I think this as a terrible way to look at people and the world. People need jobs to provide for themselves and their family. Social gaming isn't a "ponzi scheme" -- you can think its a waste of time, you can think Zynga's corporate policies were bad, but at the end of the day a bunch of people who just wanted to make money building things just lost their jobs.
I'm not so sure they deserve the sympathy though. Nearly every game released for the past several years has been a literal clone of another game- usually so wholesale, so completely devoid of any innovation or new content, that it was indistinguishable to the lay man.
When you're literally being told to copy another company to create your product, so brashly? You honestly deserve what's coming to you. I'm okay if you try to innovate at least a little, but they never did. They just used their platform and size to bully smaller companies(and sometimes, stupidly, larger companies like EA) into irrelevance.
I'm tempted to agree with you. "They're just trying to support their family" can only be an acceptable excuse up to a point. I don't know if Zynga reached that point or not. I just think it's important to keep in mind that you can only do so much evil before "providing for your family" is no longer a valid excuse.
Of course, this all sounds ridiculous in comparison to "real" evil, like mass murder. So I'm also tempted to disagree ;).
> People need jobs to provide for themselves and their family.
No, these people were seduced by promises of a big payday for copying other people's work -- plain and simple. There are so many tech and gaming companies to work for in Silicon Valley that I just don't believe it's possible to pick the most egregious one simply by accident.
Zynga has poached a lot of talent from the real game industry. People don't need to resign and join Zynga - it's a choice they've made. And with the requirements Zynga had - even if you had been unemployed and got an offer from Zynga you could get another one everywhere else: they had not been exactly scrapping the bottom of the barrel, quite the opposite.
I'm curious as to how were they able to poach. Money, equity, working conditions, all of these, none of these...?
Working conditions in some of the big companies in the real games industry sound pretty bad to me, but I am only going on lazy reading of articles like "EA spouse", I have no experience in the industry itself. I think I'd be pretty outraged to be on a Farmville death march, for sure.

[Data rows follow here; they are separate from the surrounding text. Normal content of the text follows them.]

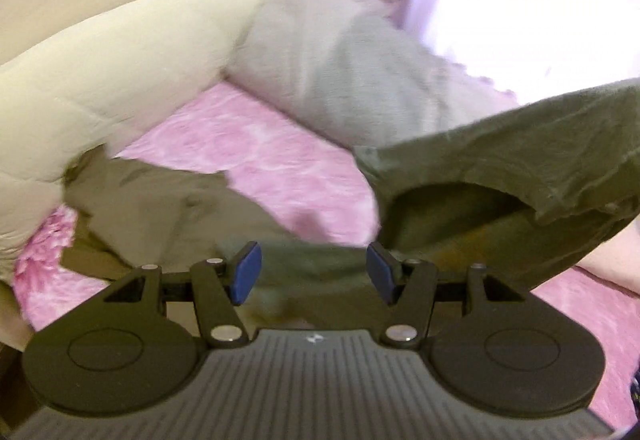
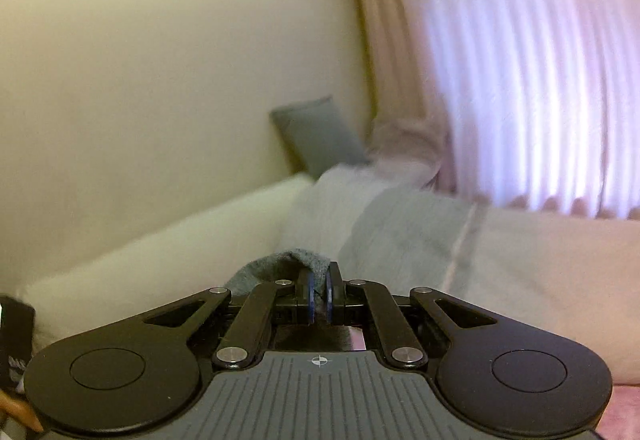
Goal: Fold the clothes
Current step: 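Lift the grey-green t-shirt with the right gripper and drop it on the bed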
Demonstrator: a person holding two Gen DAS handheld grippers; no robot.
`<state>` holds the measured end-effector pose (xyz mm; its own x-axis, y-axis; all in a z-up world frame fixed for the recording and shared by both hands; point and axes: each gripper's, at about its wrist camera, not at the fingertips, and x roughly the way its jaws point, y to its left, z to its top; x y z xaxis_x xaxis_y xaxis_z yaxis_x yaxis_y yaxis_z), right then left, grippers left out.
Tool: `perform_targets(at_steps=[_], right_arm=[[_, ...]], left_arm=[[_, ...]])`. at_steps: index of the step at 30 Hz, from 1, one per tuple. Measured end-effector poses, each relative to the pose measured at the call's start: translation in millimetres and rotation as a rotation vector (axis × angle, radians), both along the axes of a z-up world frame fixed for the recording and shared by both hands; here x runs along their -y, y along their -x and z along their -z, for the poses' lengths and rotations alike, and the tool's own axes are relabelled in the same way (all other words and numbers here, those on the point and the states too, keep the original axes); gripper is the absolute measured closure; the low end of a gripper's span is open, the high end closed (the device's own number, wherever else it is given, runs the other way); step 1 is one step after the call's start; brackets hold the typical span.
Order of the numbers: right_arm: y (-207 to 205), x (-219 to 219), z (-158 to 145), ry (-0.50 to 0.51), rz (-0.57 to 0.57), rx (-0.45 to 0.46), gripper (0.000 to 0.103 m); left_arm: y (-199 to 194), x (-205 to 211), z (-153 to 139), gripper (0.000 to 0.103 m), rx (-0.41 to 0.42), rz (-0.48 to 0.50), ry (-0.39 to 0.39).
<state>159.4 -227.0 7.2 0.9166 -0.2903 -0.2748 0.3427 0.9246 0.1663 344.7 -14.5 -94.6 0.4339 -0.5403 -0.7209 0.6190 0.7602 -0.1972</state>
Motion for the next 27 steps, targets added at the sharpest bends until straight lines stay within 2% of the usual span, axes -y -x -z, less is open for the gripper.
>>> perform_targets(at_steps=[4, 11, 13, 14, 15, 16, 17, 18, 21, 25, 27], right_arm=[[84.0, 17.0, -24.6, 0.002, 0.103, 0.012, 0.099], [233.1, 52.4, -49.5, 0.05, 0.276, -0.012, 0.099], [271.8, 60.8, -49.2, 0.052, 0.367, -0.066, 0.099], [287.0, 70.0, -44.4, 0.036, 0.431, -0.144, 0.099], [298.8, 80.2, -35.8, 0.007, 0.491, -0.237, 0.096], [309.7, 89.8, -26.2, -0.025, 0.543, -0.326, 0.083], [325.2, 96.7, -16.0, -0.052, 0.594, -0.377, 0.055], [343.6, 102.1, -5.4, -0.076, 0.644, -0.403, 0.039], [402.3, 99.9, 20.5, -0.151, 0.725, -0.47, 0.039], [458.8, 78.6, 49.5, -0.253, 0.8, -0.505, 0.039], [473.8, 62.8, 62.2, -0.297, 0.834, -0.523, 0.039]], left_arm=[[70.6, 29.7, -13.8, 0.049, 0.0, 0.093, 0.031], [197.4, 89.7, -9.8, 0.049, -0.045, 0.268, 0.058], [231.3, 105.1, -7.8, 0.049, -0.05, 0.322, 0.054], [247.7, 111.4, -7.8, 0.049, -0.051, 0.347, 0.05], [261.1, 117.8, -6.6, 0.049, -0.055, 0.371, 0.041], [273.0, 123.5, -5.4, 0.049, -0.057, 0.395, 0.033], [281.5, 127.3, -4.5, 0.049, -0.058, 0.416, 0.026], [290.0, 131.2, -3.6, 0.049, -0.058, 0.438, 0.018], [312.6, 142.2, -1.7, 0.049, -0.058, 0.502, -0.009], [335.1, 152.6, -1.8, 0.049, -0.042, 0.593, -0.054], [345.8, 157.1, -2.2, 0.049, -0.032, 0.642, -0.079]])
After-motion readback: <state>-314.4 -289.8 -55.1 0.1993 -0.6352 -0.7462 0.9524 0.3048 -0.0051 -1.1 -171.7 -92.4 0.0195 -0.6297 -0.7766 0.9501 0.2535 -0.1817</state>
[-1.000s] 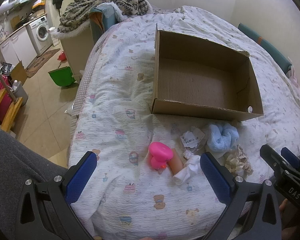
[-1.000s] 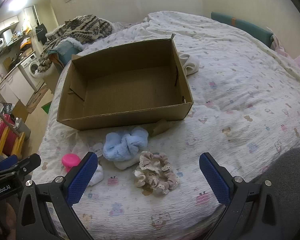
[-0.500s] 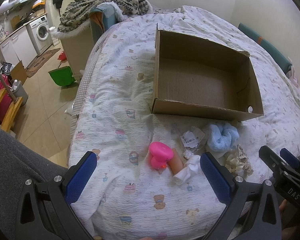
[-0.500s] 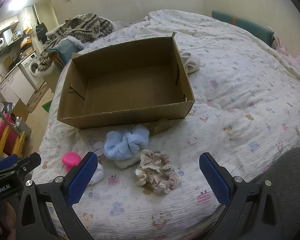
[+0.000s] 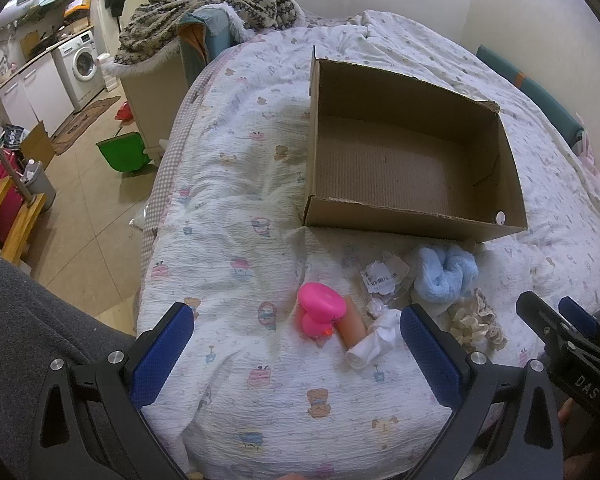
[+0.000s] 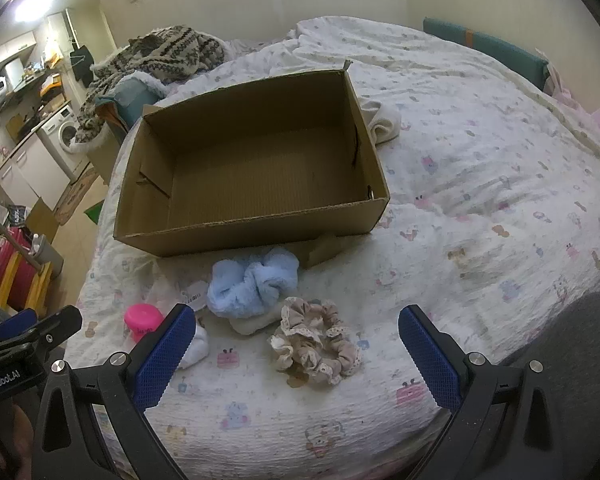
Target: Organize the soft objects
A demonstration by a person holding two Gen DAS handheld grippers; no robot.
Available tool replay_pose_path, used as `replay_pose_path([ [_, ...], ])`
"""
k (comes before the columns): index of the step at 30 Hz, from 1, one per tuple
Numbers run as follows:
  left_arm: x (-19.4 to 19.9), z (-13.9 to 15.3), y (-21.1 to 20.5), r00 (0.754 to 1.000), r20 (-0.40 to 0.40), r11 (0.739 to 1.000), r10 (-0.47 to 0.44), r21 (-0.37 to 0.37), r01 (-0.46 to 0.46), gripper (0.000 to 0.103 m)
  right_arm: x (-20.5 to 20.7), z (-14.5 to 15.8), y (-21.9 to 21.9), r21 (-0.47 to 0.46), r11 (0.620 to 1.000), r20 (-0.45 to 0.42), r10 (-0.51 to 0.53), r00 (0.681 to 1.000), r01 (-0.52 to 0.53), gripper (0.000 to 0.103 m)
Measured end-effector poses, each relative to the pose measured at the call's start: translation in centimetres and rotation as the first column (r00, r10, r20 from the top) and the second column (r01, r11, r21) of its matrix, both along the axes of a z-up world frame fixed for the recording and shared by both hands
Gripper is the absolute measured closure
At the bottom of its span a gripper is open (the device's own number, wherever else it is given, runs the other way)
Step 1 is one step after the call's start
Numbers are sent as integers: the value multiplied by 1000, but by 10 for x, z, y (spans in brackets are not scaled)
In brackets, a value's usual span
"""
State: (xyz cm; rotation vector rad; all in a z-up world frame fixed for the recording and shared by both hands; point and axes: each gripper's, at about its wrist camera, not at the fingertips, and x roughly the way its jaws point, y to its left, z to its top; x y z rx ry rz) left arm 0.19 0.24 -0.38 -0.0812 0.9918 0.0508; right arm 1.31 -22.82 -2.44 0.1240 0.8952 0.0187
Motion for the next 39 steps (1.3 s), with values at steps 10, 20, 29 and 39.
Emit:
replay_pose_path([
  [10, -1, 0, 1, 1000, -1, 1000, 0, -1, 0, 0, 2, -1, -1, 12, 1000, -17, 1, 1000, -1, 0],
  [20, -2, -10, 6, 999, -19, 999, 31, -13, -31, 0, 35, -7, -35, 218, 975, -208, 5, 978, 41, 0],
  [29, 3, -9, 14, 997, -49, 997, 60, -39, -61, 0, 74, -71, -20, 149, 987, -521, 34, 853, 52, 13],
  [39, 8, -14, 19, 993, -82, 994, 81, -61, -86, 0, 79, -88, -40, 246, 956, -513, -13, 858, 161, 23],
])
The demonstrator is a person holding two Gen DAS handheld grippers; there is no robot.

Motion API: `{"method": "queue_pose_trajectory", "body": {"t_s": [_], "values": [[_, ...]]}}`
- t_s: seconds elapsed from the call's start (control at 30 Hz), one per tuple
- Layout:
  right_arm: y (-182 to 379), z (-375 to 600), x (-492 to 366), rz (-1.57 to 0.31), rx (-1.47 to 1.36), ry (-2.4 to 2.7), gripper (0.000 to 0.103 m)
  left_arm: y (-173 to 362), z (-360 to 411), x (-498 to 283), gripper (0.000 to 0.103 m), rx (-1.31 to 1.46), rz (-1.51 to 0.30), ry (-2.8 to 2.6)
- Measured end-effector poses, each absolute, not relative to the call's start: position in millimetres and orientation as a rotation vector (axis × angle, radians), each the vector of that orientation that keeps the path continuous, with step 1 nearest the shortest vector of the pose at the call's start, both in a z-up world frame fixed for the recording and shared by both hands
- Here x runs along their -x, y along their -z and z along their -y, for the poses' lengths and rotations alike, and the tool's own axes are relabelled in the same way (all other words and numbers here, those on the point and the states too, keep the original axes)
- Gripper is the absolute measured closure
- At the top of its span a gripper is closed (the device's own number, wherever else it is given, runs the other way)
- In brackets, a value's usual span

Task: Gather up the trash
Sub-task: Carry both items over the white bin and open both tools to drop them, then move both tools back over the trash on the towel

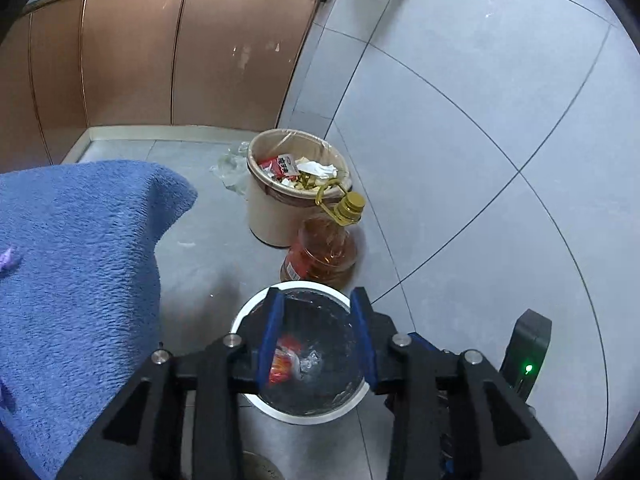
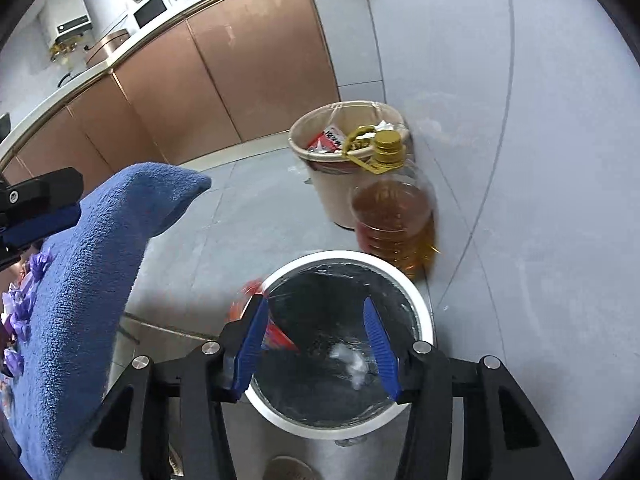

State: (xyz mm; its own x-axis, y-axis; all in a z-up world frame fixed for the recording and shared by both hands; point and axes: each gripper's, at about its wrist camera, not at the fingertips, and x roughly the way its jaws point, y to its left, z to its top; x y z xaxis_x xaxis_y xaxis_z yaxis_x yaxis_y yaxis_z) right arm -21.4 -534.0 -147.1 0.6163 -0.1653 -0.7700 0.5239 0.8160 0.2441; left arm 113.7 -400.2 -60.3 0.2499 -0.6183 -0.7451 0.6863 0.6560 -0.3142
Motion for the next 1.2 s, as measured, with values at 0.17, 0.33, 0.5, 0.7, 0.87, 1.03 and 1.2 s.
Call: {"method": "queue_pose_trajectory", "body": {"t_s": [0.17,0.33,0.5,0.7,0.87,1.03,1.2], "values": [[130,525,31,-0.779,-0.486,0.41,0.055,40,377,-99,0.07,-0.104,-0.898,0.851],[103,500,36,-0.737,-0.456,0.371,0.055,16,336,-83,0.07,-0.119,-0.821,0.786],[75,461,44,-0.694,-0.409,0.309,0.055,-2,283,-51,0.07,-0.175,-0.713,0.668],[51,417,55,-0.67,-0.358,0.246,0.055,-6,223,-17,0.07,-0.237,-0.661,0.548],[35,383,59,-0.671,-0.305,0.19,0.055,-8,179,-5,0.07,-0.234,-0.653,0.475],[25,351,59,-0.684,-0.263,0.144,0.055,-12,143,3,0.07,-0.215,-0.633,0.419],[21,325,53,-0.706,-0.226,0.117,0.055,-12,115,4,0.07,-0.192,-0.627,0.392]]}}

I'd guess equity and money. Zynga does not seem to have conditions different from EA (not surprisingly as it's managed by the same people) and EA is not really able to poach somebody with its working conditions.
> People need jobs to provide for themselves and their family.
That may apply to the administrative staff, or people in sales and marketing. Maybe even managers.
But not to the developers that had options and chose money over ethics. It doesn't make them "evil", but it puts them very low on the list of people to feel sorry for.